Novikov suddenly felt so hungry, after his long fast, that tears came to his eyes. 'Yes, the commander has forgotten what it's like to go without meals,' he thought to himself, remembering the cold lilac.

Novikov and Nyeudobnov both looked out of the window. A policeman, a rifle hanging from his shoulder strap, was marching a drunken soldier across the tracks; the soldier was stumbling, lurching about and letting out piercing screams. He tried to hit out and break free, but the policeman just grabbed him firmly by the shoulders. Then – God knows what thoughts were passing through his befuddled mind! – he began kissing the policeman's cheek with sudden tenderness.

'Find out what the hell all that's about,' Novikov ordered Vershkov, 'and report back immediately!'

'He's a saboteur.
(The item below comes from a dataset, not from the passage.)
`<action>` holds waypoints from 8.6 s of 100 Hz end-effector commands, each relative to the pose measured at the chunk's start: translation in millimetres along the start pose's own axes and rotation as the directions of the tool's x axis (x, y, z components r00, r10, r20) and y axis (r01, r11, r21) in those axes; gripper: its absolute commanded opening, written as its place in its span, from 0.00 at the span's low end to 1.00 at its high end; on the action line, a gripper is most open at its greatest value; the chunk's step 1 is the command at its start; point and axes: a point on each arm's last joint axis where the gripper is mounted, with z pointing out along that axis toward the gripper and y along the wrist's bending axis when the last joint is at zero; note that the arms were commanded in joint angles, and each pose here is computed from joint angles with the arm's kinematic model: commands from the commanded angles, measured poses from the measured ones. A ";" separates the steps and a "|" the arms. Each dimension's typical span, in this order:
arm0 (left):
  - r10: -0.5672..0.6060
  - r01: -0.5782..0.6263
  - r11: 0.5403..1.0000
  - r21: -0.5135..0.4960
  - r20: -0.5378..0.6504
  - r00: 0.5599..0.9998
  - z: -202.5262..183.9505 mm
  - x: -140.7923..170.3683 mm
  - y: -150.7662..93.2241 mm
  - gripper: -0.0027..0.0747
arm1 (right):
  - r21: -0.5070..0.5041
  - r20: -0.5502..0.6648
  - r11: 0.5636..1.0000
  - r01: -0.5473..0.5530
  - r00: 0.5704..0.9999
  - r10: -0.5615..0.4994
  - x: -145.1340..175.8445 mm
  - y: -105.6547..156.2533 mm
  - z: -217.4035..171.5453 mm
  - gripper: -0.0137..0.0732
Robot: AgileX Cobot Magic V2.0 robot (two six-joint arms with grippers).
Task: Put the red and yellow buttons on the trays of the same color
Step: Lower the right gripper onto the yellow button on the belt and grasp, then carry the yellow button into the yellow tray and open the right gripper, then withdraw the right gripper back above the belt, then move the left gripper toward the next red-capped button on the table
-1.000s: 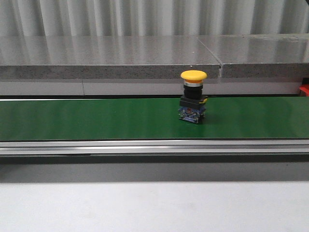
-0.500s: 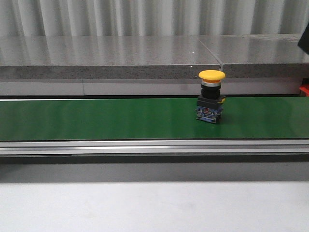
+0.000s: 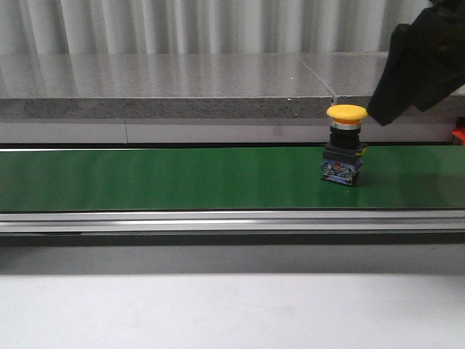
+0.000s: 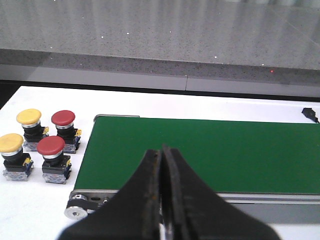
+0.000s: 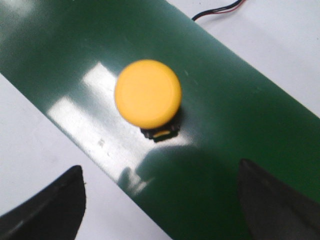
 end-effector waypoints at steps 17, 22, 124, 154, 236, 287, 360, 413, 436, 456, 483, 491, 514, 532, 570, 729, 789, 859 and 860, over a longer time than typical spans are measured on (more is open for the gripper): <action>-0.008 0.007 1.000 0.014 0.099 0.995 -3.0 -14.9 -1.3 0.01 | 0.040 0.110 0.999 0.034 0.993 -0.038 -21.2 6.0 8.6 0.86; -0.008 0.007 1.000 0.014 0.099 0.995 -3.0 -14.9 -1.3 0.01 | 0.043 0.111 0.999 0.033 0.993 -0.038 -22.8 5.2 14.2 0.86; -0.008 0.007 1.000 0.014 0.099 0.995 -3.0 -14.9 -1.3 0.01 | 0.236 0.393 0.809 -0.538 0.814 0.427 21.9 -71.2 -97.1 0.23; -0.008 0.007 1.000 0.014 0.099 0.995 -3.0 -14.9 -1.3 0.01 | 0.365 0.560 0.498 -0.787 0.613 0.557 90.0 -127.2 -152.4 0.23; -0.008 0.007 1.000 0.014 0.099 0.995 -3.0 -14.9 -1.3 0.01 | 0.350 0.589 0.035 -0.936 0.249 0.769 217.1 -213.9 -96.7 0.23; -0.008 0.007 1.000 0.014 0.099 0.995 -3.0 -14.9 -1.3 0.01 | 0.337 0.596 -0.026 -0.941 0.192 0.780 235.2 -219.7 -72.1 0.24; -0.008 0.007 1.000 0.014 0.099 0.995 -3.0 -14.9 -1.3 0.01 | 0.290 0.665 0.015 -0.957 0.213 0.716 204.2 -207.3 -95.4 0.86; -0.008 0.007 1.000 0.014 0.099 0.995 -3.0 -14.9 -1.3 0.01 | 0.309 0.747 0.515 -0.800 0.539 0.389 71.3 -99.1 -152.6 0.84; -0.008 0.007 1.000 0.014 0.099 0.995 -3.0 -14.9 -1.3 0.01 | 0.309 0.700 0.745 -0.592 0.671 0.243 47.0 -32.9 -145.6 0.84; -0.008 0.007 1.000 0.014 0.099 0.995 -3.0 -14.9 -1.3 0.01 | 0.305 0.675 0.810 -0.500 0.714 0.187 69.5 6.6 -136.2 0.83; -0.008 0.007 1.000 0.014 0.099 0.995 -3.0 -14.9 -1.3 0.01 | 0.305 0.692 0.816 -0.492 0.703 0.165 98.0 31.8 -138.3 0.36; -0.008 0.007 1.000 0.014 0.099 0.995 -3.0 -14.9 -1.3 0.01 | 0.304 0.700 0.817 -0.490 0.697 0.157 99.2 34.9 -141.2 0.16; -0.010 0.007 1.000 0.015 0.177 0.984 -4.0 -22.1 -1.3 0.01 | 0.289 0.681 0.828 -0.481 0.711 0.175 100.5 37.3 -139.1 0.08; -0.010 0.007 1.000 0.015 0.207 0.978 -4.6 -24.8 -1.3 0.01 | 0.277 0.661 0.837 -0.472 0.726 0.191 101.7 39.1 -136.9 0.08; -0.010 0.007 1.000 0.015 0.202 0.979 -4.2 -24.0 -1.3 0.03 | 0.277 0.661 0.837 -0.472 0.726 0.191 101.7 39.1 -136.9 0.08; -0.414 0.131 0.824 -0.551 -0.429 0.803 221.2 -50.0 91.6 0.72 | 0.277 0.661 0.837 -0.472 0.726 0.191 101.7 39.1 -136.9 0.08; -0.393 0.109 0.853 -0.511 -0.490 0.778 283.6 -27.1 104.7 0.71 | 0.277 0.661 0.837 -0.472 0.726 0.191 101.7 39.1 -136.9 0.08; -0.399 0.087 0.856 -0.510 -0.543 0.738 320.7 0.7 114.2 0.54 | 0.277 0.661 0.837 -0.472 0.726 0.191 101.7 39.1 -136.9 0.08; -0.399 0.087 0.856 -0.510 -0.543 0.738 320.7 0.7 114.2 0.52 | 0.277 0.661 0.837 -0.472 0.726 0.191 101.7 39.1 -136.9 0.08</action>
He deserves to be shot,' said Nyeudobnov as he drew the curtain.

You could see a number of different feelings on Vershkov's usually simple face. In the first place, he was sorry that his commanding officer had had his appetite spoiled. At the same time he felt sympathy for the soldier, a sympathy that included nuances of amusement, approval, comradely admiration, fatherly tenderness, sorrow and genuine anxiety. After saluting and saying that of course he'd report back immediately, Vershkov began embroidering:

'His old mother lives here and… Well, you know what we Russians are like. He was upset, he wanted to mark his departure and he misjudged the dose.'

Novikov scratched the back of his head and pulled his plate towards him. 'Damn it, that'll be my last chance to get away on my own,' he said to himself, thinking of Zhenya.
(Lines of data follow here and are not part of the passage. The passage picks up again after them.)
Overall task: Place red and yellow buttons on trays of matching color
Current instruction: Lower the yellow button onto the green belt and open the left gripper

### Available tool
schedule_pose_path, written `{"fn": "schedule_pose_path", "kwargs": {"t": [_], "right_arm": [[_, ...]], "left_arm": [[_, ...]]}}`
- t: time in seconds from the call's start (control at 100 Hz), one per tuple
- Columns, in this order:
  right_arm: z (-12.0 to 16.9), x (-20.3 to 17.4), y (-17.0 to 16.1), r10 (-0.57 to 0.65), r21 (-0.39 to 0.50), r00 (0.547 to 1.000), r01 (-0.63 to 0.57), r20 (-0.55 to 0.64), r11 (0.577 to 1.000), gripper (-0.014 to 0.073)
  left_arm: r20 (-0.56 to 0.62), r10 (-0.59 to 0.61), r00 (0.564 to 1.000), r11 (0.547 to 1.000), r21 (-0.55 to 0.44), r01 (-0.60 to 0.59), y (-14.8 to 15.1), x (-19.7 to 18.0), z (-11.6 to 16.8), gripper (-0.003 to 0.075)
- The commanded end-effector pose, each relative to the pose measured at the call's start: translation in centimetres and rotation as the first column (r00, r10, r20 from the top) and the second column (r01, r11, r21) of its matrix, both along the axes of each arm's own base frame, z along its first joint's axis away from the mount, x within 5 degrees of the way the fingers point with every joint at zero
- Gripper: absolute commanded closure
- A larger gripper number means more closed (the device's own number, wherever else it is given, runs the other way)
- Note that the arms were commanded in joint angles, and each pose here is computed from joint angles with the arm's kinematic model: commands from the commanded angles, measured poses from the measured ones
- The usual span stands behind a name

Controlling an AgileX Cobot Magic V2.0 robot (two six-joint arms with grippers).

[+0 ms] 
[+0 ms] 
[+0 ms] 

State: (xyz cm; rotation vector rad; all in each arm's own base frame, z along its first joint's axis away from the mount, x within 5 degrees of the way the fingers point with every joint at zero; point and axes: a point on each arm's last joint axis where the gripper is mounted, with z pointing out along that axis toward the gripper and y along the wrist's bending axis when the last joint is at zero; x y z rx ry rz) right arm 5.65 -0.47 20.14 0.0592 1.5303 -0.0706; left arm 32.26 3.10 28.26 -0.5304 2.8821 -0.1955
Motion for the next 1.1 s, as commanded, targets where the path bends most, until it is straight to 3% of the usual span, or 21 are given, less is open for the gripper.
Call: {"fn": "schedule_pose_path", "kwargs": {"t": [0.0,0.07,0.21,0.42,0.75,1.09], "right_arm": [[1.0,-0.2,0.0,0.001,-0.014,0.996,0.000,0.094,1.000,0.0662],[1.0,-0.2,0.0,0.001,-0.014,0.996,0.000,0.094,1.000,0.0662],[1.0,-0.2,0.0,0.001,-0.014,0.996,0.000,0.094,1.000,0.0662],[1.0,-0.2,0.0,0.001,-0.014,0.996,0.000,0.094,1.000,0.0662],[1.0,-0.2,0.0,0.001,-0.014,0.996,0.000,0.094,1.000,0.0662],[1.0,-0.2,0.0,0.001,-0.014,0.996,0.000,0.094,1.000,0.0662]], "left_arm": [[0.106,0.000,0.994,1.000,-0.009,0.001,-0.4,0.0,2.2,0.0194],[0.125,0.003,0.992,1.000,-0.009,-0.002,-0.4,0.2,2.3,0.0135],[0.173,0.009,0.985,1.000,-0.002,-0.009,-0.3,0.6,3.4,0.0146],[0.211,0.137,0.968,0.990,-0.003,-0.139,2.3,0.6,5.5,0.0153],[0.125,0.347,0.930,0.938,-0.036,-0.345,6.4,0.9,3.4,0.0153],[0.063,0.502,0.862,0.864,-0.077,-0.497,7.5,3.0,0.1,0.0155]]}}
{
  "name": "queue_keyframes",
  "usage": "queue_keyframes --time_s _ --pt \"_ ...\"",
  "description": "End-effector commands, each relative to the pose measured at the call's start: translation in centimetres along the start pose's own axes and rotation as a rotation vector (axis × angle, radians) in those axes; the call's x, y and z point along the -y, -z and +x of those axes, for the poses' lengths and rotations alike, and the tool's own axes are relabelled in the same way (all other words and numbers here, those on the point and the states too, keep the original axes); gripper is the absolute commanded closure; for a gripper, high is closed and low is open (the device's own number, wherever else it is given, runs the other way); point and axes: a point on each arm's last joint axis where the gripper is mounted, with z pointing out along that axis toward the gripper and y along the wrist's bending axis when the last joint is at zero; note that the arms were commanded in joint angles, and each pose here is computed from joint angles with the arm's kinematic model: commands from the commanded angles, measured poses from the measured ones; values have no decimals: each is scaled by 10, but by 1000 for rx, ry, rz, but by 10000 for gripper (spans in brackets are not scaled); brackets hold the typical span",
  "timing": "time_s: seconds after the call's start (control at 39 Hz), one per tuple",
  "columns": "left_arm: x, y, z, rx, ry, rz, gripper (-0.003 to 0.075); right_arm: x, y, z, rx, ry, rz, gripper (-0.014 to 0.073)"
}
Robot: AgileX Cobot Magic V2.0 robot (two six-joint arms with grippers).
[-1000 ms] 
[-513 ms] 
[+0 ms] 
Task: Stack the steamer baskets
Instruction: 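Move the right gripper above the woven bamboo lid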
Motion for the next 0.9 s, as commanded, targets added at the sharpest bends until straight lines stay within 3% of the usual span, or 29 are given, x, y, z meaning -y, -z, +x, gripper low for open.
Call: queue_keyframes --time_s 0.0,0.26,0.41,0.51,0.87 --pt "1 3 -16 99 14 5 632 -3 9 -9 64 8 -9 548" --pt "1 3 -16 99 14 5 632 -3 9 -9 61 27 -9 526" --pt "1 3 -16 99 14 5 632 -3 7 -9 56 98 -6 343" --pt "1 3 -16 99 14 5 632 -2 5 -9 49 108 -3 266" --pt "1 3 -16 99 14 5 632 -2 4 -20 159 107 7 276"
Getmanov came back shortly before their departure, red-faced and merry. He said he didn't want supper and just asked for a bottle of fizzy orange, his favourite soft drink. He pulled off his boots with a grunt, lay down and pushed the door shut with his foot.

Then he told Novikov the news he had received from an old comrade, the secretary of an obkom, who had recently returned from Moscow; he had been received by someone who had a place on the mausoleum on public occasions in Red Square, though not, of course, at Stalin's side by the microphone. This man didn't know everything and, needless to say, hadn't told all of what he did know to the secretary of the obkom, someone he had previously known only as a raykom instructor in a small town on the Volga. The secretary of the obkom, weighing Getmanov up on some invisible chemical balance, had told him only a small part of what he had heard. And then Getmanov had passed on to Novikov only a small part of what he himself had been told.

Nevertheless, he was speaking in a particularly confidential tone he had never used before with Novikov. He seemed to take it for granted that Novikov was au fait with the secrets of the great; he talked as though Novikov must be aware that Malenkov possessed enormous executive power, that Beria and Molotov were the only people who addressed comrade Stalin as 'ty', that comrade Stalin strongly disliked unauthorized personal initiatives, that comrade Stalin liked sulguni cheese, that on account of the poor state of his teeth comrade Stalin always clipped his bread in wine, that his face, incidentally, was very pock-marked from the smallpox he had had as a child, that comrade Molotov had long ago fallen from his position as number two in the Party, that Iosif Vissarionovich had been far from well- disposed towards Nikita Sergeyevich [39] recently and had even given him a good dressing-down over the telephone…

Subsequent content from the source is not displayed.